Scientists at Germany’s Alfred Wegener Institute for Polar and Marine Research and the Swiss Institute for Snow and Avalanche Research said the sheer volume of microplastic particles they found in the region, which is often viewed as one of the last unpolluted parts of the planet, took them by surprise.
The researchers recorded more than 10,000 miscellaneous particles per litre in some of their samples taken from the region’s Svalbard islands.
They say the majority of particles found were made of natural materials like plant cellulose and animal hair but noted there were also fragments of car tyres, paint, varnish and synthetic fibres – microplastics made up an average of 12% of the particles discovered.

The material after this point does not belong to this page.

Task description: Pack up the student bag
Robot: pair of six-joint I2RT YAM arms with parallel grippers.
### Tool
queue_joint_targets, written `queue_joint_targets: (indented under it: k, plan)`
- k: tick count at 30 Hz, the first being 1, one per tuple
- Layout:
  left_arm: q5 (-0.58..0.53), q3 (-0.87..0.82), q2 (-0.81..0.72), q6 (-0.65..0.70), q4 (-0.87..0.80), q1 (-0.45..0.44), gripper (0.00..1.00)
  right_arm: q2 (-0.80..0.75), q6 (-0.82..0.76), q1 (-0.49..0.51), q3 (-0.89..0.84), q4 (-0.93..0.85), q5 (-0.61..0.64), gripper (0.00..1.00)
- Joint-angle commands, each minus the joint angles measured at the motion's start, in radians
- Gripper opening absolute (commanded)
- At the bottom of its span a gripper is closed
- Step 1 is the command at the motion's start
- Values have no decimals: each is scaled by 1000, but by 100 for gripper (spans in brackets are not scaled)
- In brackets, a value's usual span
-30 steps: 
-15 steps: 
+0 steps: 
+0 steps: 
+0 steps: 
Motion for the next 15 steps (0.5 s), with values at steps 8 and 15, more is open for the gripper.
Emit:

The scientists said most particles fell into the smallest size range, indicating large numbers of particles below the detection limit of 11 micrometres.
The report notes: “Microplastic concentrations in snow were very high, indicating significant contamination of the atmosphere. During its passage through the atmosphere, snow binds airborne particles and pollutants, which are eventually deposited on Earth’s surfaces,
“Large dust particles are transported over distances of 3,500 kilometres from the Sahara to the North Atlantic. This is similar to the distance between our Arctic sites and Europe, which happens to be the most important pathway in terms of wind-driven transport of mercury to the Arctic.”
Previous research shows microplastics are also falling from the sky onto the Pyrenees mountain range.